Maya Lin
For this episode of our ‘Building the Future’ series, we join Architect and Artist Maya Lin, Founder of Maya Lin Studio (New York, USA ). Writing an article about the Hong Kong and Shanghai Bank in the early eighties, she was deeply impacted by its design and innovation.
Maya Lin talks about her first impression of the HSBC in Hong Kong, how innovative it was, and the great impact it had on her. Long after that, she got to visit the Bloomberg’s headquarters, a building she describes as ‘a celebration of people coming together’. The artist also puts emphasis in the Reichtag project, where architecture becomes capable of ‘elevating the human spirit, being a reflection of our time’, by exposing the inner work of the government, opening it for the public.

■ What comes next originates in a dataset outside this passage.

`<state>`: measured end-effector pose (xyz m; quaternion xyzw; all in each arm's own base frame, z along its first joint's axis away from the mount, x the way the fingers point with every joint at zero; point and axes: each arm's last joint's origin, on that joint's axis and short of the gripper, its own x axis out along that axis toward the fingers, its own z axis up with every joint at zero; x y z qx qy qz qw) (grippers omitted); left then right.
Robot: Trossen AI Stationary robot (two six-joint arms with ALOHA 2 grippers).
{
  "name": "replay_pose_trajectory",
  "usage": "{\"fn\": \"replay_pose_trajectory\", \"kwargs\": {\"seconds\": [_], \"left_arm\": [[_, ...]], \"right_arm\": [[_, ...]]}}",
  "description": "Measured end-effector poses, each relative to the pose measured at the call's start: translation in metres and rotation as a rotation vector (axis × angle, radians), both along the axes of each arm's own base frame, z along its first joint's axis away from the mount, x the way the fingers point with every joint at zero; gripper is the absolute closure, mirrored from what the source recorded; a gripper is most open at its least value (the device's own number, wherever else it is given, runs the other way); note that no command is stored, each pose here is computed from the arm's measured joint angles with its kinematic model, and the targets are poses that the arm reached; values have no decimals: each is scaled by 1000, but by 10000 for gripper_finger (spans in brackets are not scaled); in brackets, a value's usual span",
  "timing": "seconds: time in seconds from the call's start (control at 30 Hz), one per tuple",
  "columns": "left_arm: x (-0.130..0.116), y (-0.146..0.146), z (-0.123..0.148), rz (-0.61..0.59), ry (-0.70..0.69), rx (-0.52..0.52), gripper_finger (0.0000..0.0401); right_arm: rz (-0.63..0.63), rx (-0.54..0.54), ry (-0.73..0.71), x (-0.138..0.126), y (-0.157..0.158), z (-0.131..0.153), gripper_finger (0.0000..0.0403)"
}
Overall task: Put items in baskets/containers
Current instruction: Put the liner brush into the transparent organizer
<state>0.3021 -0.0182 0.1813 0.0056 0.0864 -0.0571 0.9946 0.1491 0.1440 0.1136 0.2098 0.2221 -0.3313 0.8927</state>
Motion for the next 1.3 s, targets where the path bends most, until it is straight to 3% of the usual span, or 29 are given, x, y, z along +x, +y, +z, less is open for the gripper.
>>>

Norman Foster, in words of Maya Lin, is one of our great leaders, committed to sustainability, which is reflected not only in his projects, but also in the Foundation’s work. ‘Architecture on the outside has so much to share. I think 70% of our energy is in our cities, so if we look at our buildings as part of the fabric of a city, and we green a city, this can make an incredible impact’.
Maya Lin (Athens, Ohio, USA, 1959) studied art and architecture at Yale University. Her first project was the Vietnam Veteran’s Memorial in Washington D.C. (1981-1982), which she produced when she was barely twenty-two years old. At that time she set up her studio in New York, from which she has carried out numerous architectural, landscaping and public-space projects.
Lin is a member of the American Academy of Arts and Letters, as well as the American Academy of the Arts and Sciences. She received the USA’s National Medal of Arts in 2009 and is included in the National Women’s Hall of Fame in Seneca Falls, New York. Her work has also been exhibited in museums and galleries worldwide.